### Work request
Where the line holding "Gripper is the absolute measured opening" appears, start copying, and continue exactly through the last line of the listing, skipping pictures.

### Collected material
·····

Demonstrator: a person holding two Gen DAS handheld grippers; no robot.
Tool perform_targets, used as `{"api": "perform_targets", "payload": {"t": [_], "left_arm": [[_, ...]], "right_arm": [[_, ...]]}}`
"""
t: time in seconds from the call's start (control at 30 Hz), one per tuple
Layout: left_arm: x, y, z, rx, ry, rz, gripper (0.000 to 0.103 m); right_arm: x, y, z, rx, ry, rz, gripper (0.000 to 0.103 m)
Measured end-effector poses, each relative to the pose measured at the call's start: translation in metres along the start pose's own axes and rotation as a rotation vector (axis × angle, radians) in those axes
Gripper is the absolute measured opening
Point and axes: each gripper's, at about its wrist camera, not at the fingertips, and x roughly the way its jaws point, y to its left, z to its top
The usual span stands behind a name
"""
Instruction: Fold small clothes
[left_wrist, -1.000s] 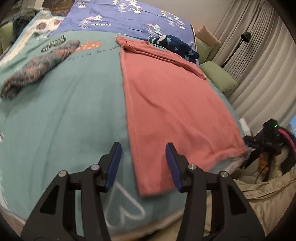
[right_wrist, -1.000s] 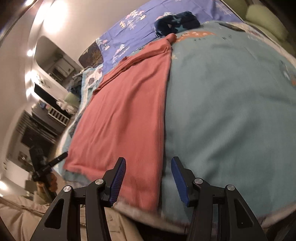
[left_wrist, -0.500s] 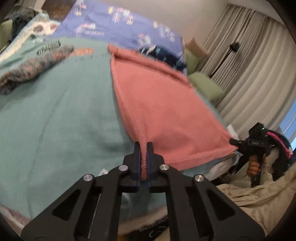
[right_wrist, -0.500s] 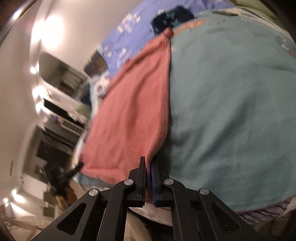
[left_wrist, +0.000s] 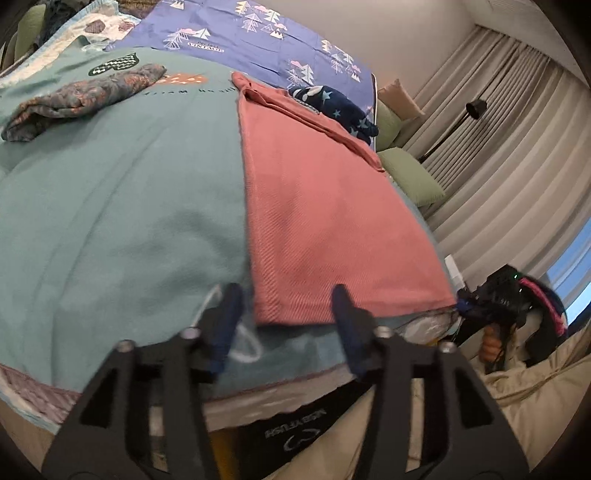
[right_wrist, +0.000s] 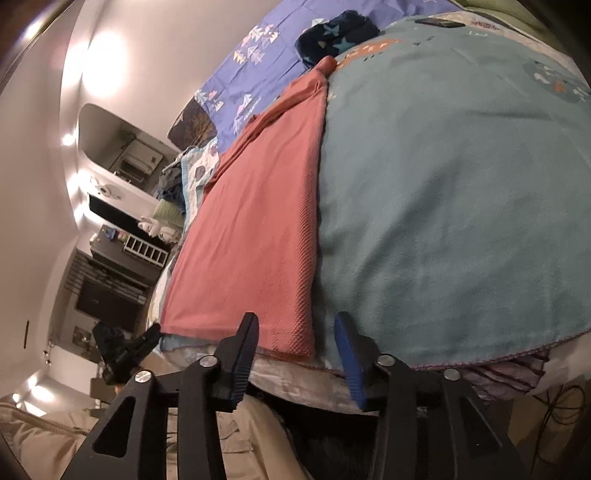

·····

### Reply
Gripper is the absolute measured opening
Point and axes: each gripper's, at about its wrist camera, not at the fingertips, and x roughly the way its jaws point, y to its left, z to its top
The usual span stands behind a name
"""
Instruction: Fold small clothes
[left_wrist, -1.000s] 
[right_wrist, -1.000s] 
[left_wrist, -0.500s] 
[right_wrist, -0.500s] 
[left_wrist, +0.000s] 
[right_wrist, +0.000s] 

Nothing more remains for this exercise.